Thèses en préparation à Paris, EHESS , dans le cadre de École doctorale de l'École des hautes études en sciences sociales depuis le 15-12-2006 .


  • Résumé

    Cette thèse traite de la question des enfants des rues au Mexique, de son histoire, de sa construction en enjeu social et de l’expérience des jeunes aux marges des villes de Mexico et de Tijuana. Symbole de « l'enfance délaissée » dans les pays en voie de développement, cette catégorie sociale a été l'une des « priorités officielles » du premier gouvernement élu démocratiquement à la tête du pays en 2000. La thèse montre comment se configure le monde des enfants des rues en analysant les acteurs de l’intervention sociale auprès des jeunes mais également la façon dont se déploient les existences de ces jeunesses urbaines marginales dans un pays traversé par d’importantes reconfigurations politiques et sociétales. Par une approche sociohistorique de 1880 à nos jours, cette thèse se penche en premier lieu sur l'émergence de cette catégorie dans l’espace public et sa mise en problème qui s'articulent aux transformations sociopolitiques du pays. L’analyse de plusieurs supports iconographiques et documentaires révèle une tension constante entre les figures de la victime et du délinquant qui va de pair avec les angoisses que produit l’important développement urbain du Mexique. L'enquête ethnographique réalisée à Mexico et Tijuana entre 2003 et 2010 montre la pertinence de l'étude à l'échelle de la ville pour comprendre comment s'articulent les politiques, les représentations et les expériences sociales. L'analyse met au jour les spécificités de ces deux villes dans l'appréhension et le traitement du problème, mais également dans les modes d’individuation et les trajectoires biographiques de ces jeunes : si un « effet de frontière » est observé à Tijuana, la dynamique du monde des rues à Mexico se caractérise plutôt par un « effet de capitale ». Finalement, l'analyse par le genre met en évidence les tensions à l'œuvre entre la traduction du langage des droits dans les pratiques quotidiennes des organisations qui travaillent avec cette population et la permanence d'un imaginaire de la famille sexué et hiérarchisé, qui s'articule au récit national.

  • Titre traduit

    The city of the street children.
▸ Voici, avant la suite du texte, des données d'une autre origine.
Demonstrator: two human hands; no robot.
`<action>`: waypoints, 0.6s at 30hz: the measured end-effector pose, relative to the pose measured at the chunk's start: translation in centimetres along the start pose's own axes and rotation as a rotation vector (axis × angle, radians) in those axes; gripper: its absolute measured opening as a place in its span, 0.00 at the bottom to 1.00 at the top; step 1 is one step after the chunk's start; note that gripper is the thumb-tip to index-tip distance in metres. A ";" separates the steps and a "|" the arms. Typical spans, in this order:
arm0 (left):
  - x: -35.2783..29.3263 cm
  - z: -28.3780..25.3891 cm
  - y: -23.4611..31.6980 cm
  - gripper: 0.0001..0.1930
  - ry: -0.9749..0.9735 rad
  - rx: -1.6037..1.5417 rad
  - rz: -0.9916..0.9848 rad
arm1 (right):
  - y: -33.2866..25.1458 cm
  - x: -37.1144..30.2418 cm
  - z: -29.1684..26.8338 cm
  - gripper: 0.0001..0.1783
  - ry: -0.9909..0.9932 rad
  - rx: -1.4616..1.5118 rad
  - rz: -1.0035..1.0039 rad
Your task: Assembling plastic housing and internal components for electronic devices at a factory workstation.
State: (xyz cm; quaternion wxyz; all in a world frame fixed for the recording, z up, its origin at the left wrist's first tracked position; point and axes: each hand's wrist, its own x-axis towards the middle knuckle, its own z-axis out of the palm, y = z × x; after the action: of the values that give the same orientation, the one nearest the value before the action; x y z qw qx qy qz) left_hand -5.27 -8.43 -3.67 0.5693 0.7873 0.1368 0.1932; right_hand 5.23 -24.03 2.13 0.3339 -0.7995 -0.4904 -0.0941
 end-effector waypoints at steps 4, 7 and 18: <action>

Representations, policies and experiences of marginalised urban youth in Mexico City and Tijuana.


  • Résumé

    This thesis deals with the history and construction of the social problem of Mexican street children and with the actual experience of marginalised youth in Mexico City and Tijuana. Symbol of the issue of “abandoned children” in developing countries, this social category has become one of the priorities of the first democratically elected Mexican government in 2000. The thesis examines how the world of “street children” is shaped by analysing the actors of social intervention and the effects of the country’s deep political and societal changes on these marginalised urban youth. Through a socio-historic approach from 1880 to nowadays, this thesis firstly studies the emergence of this category within the public space and its construction as a social problem, embedded in the socio-political transformations of the country. By exploring iconographic and documentary supports, the analysis identifies a constant tension between the figure of ‘victim’ and of ‘delinquent’, a tension which goes hand in hand with the anxiety produced by the tremendous urban development of Mexico. This ethnographic research, carried out in Mexico and Tijuana between 2003 and 2010, demonstrates the relevance of observing at city level in order to understand how the policies, representations and social experiences articulate. The analysis brings to light the specific features of these two cities in their perception and treatment of the problem as well as in the resulting individualisation modes and biographies of these young people. In Tijuana, a “border effect” is observed, whereas the streets dynamics in Mexico City are characterised by a “capital effect”. Finally, the gender analysis demonstrates the tensions between the appropriation of a law terminology in the everyday practices of the organisations working with this population and the traditional image of a sexualised and hierarchic family, embedded in the national narrative.